1. Caddy version (caddy version
):
caddy:2.2.0-alpine
a. System environment:
Linux 5.4.0-48-generic #52-Ubuntu SMP Thu Sep 10 10:58:49 UTC 2020 x86_64 x86_64 x86_64 GNU/Linux
b. Command:
docker-compose up
c. Service/unit/compose file:
version: "3.3"
services:
proxy:
image: caddy:2.2.0-alpine
restart: unless-stopped
ports:
- "80:80"
- "443:443"
volumes:
- ./caddy/Caddyfile:/etc/caddy/Caddyfile
- ./caddy-data:/data
- ./caddy/caddy_config:/config
- ./caddy/self_signed_certs:/etc/caddy/self_signed_certs
d. My complete Caddyfile or JSON config:
{
auto_https disable_redirects
}
127.0.0.1:80 {
respond "Hello, world!"
}
127.0.0.1:443 {
tls /etc/caddy/self_signed_certs/cert.crt /etc/caddy/self_signed_certs/cert.key
respond "Hello, world!"
}
3. The problem I’m having:
When running locally (from the host running docker)

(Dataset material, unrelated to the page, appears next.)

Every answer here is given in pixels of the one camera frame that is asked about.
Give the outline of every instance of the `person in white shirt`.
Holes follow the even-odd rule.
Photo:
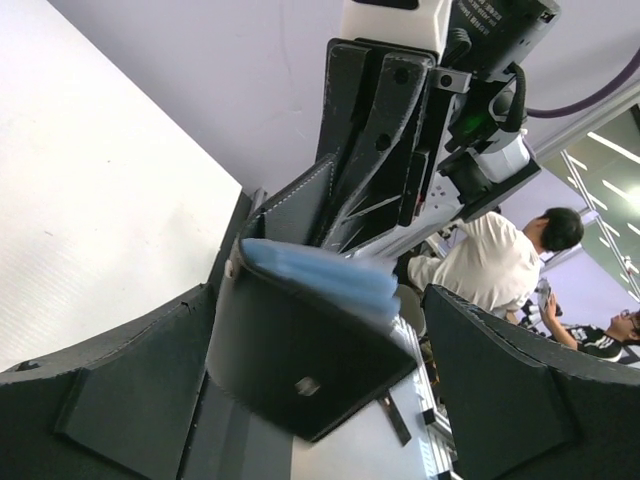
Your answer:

curl -v --insecure https://127.0.0.1
The request fails with
* Trying 127.0.0.1:443...
* TCP_NODELAY set
* Connected to 127.0.0.1 (127.0.0.1) port 443 (#0)
* ALPN, offering h2
* ALPN, offering http/1.1
* successfully set certificate verify locations:
* CAfile: /etc/ssl/certs/ca-certificates.crt
CApath: /etc/ssl/certs
* TLSv1.3 (OUT), TLS handshake, Client hello (1):
* TLSv1.3 (IN), TLS alert, internal error (592):
* error:14094438:SSL routines:ssl3_read_bytes:tlsv1 alert internal error
* Closing connection 0
curl: (35) error:14094438:SSL routines:ssl3_read_bytes:tlsv1 alert internal error
If I use http curl -v http://127.0.0.1
it works as expected.
Also If I jump into the container and run the same curl curl -v --insecure https://127.0.0.1
it works as expected (answers Hello World
)
Let me know if there is anymore information I can provide. Really I am unsure why the https fails via the docker host and works inside.